▶ Task details:
Return the records exactly, from the first line through the "Query: person" line.
[Records provided]
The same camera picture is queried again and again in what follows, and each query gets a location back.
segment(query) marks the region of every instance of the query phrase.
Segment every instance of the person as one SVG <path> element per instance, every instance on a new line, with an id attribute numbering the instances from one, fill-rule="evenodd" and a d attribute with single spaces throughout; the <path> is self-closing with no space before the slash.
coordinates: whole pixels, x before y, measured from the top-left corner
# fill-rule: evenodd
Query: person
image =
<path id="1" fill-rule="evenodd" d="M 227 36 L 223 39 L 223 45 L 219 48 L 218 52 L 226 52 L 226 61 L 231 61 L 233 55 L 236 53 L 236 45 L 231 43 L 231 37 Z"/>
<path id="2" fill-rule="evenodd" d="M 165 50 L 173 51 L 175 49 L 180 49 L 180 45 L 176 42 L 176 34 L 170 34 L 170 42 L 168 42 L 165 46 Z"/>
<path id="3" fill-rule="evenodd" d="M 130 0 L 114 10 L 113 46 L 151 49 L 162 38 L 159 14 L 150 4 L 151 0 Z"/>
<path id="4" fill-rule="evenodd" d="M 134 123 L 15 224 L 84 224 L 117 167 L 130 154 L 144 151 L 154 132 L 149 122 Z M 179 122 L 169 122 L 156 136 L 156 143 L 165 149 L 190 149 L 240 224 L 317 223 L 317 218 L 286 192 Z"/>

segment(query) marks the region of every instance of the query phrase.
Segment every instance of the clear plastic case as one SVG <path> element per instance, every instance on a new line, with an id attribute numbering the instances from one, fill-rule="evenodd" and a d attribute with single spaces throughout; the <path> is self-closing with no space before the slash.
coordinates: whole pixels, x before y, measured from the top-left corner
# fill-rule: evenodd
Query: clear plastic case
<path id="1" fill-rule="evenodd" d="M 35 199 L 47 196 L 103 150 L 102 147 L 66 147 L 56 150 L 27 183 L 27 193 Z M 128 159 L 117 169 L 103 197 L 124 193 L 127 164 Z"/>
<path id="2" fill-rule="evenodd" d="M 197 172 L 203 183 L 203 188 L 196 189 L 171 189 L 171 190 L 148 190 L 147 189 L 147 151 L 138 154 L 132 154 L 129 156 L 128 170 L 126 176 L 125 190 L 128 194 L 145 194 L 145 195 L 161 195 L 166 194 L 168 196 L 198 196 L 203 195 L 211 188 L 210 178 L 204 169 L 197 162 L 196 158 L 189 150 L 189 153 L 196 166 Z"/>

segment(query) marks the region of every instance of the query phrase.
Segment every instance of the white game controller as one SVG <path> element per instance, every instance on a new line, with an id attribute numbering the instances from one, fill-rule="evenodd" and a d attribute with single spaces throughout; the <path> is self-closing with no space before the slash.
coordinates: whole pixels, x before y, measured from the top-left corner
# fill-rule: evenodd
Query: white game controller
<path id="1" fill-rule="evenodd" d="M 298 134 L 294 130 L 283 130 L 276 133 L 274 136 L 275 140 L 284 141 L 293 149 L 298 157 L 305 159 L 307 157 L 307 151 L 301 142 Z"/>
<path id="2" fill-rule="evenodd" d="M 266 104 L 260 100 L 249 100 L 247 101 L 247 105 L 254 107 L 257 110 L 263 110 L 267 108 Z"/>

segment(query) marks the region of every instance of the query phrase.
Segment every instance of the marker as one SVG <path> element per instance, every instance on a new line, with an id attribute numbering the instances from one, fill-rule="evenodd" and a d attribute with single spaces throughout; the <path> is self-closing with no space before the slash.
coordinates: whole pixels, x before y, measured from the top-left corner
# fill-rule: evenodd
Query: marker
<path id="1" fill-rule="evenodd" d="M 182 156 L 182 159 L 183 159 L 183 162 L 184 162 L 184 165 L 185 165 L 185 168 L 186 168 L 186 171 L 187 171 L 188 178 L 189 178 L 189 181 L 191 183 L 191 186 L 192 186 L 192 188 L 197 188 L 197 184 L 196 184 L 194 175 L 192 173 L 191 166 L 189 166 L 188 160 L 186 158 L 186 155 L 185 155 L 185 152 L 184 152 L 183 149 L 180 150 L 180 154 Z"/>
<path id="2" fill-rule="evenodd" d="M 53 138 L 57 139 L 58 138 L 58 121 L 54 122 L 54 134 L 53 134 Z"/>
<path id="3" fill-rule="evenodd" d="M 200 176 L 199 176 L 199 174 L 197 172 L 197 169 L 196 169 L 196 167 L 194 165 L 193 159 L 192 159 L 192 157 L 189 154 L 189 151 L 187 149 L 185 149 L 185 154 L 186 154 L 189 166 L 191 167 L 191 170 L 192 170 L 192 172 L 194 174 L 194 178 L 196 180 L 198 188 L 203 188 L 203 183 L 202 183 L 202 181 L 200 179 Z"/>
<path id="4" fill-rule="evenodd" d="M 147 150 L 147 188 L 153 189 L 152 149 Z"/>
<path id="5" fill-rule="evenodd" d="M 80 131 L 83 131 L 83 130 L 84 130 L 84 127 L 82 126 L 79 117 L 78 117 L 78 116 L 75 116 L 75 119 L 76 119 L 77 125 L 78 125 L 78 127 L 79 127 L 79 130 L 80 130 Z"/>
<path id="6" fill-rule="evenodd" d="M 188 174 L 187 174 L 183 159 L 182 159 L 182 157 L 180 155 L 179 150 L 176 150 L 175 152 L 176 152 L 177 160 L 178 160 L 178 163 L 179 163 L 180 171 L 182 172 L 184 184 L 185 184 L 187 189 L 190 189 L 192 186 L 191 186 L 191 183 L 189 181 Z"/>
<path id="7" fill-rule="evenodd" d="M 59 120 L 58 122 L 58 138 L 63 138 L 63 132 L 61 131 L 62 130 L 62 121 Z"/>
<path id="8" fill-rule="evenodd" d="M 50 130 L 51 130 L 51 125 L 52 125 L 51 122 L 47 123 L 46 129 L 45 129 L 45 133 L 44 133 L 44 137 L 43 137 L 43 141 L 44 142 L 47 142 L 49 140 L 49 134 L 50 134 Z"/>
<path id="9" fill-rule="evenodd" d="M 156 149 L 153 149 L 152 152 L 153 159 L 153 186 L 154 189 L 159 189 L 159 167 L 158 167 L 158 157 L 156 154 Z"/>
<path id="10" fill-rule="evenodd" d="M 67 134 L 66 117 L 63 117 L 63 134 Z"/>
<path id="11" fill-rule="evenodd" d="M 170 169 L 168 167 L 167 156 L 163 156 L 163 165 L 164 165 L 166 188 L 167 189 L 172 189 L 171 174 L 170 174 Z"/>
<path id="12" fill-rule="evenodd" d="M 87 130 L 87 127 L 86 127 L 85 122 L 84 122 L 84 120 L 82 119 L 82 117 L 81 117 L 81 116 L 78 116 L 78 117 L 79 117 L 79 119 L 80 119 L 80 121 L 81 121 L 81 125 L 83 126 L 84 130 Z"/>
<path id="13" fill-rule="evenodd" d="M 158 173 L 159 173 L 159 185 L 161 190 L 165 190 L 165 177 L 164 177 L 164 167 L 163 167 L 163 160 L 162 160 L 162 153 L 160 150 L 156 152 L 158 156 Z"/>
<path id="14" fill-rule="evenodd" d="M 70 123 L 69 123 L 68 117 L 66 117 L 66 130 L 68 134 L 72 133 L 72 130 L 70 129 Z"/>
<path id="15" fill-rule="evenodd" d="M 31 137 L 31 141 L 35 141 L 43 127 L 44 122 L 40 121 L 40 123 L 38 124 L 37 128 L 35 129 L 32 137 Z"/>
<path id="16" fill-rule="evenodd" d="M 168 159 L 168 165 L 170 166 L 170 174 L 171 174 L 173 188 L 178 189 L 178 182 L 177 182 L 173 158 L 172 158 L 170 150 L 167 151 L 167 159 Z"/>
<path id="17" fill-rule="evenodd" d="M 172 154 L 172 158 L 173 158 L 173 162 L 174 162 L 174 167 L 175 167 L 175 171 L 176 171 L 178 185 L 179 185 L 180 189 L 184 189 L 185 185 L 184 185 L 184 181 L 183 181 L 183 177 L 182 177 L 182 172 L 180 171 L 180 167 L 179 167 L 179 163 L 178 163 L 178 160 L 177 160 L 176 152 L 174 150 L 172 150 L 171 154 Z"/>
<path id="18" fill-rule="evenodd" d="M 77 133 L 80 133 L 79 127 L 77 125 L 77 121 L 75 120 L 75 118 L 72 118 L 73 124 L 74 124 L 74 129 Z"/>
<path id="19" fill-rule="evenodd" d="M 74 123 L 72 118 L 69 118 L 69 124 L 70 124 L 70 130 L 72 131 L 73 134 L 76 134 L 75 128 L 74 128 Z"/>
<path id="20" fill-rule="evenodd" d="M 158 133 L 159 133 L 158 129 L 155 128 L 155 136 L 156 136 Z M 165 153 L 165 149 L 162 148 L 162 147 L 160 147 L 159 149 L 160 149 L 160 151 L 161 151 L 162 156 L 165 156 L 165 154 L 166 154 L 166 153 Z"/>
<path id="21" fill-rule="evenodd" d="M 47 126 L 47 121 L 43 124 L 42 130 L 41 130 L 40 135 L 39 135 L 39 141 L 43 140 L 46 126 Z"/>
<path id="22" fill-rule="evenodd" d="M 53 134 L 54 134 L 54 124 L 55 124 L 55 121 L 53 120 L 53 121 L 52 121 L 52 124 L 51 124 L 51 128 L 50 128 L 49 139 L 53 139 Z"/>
[/Records provided]
▶ Task answer:
The same camera picture is queried again and again in what follows, and each query gets a location back.
segment(query) marks the region of every instance of the query phrase.
Segment every instance of the person as one SVG <path> element per instance, every instance on a new line, with an id attribute numbering the instances from one, fill-rule="evenodd" and a d attribute with single spaces throughout; the <path> is self-closing with no space before the slash.
coordinates: whole pixels, x before y, measured from the top-left corner
# fill-rule: evenodd
Query: person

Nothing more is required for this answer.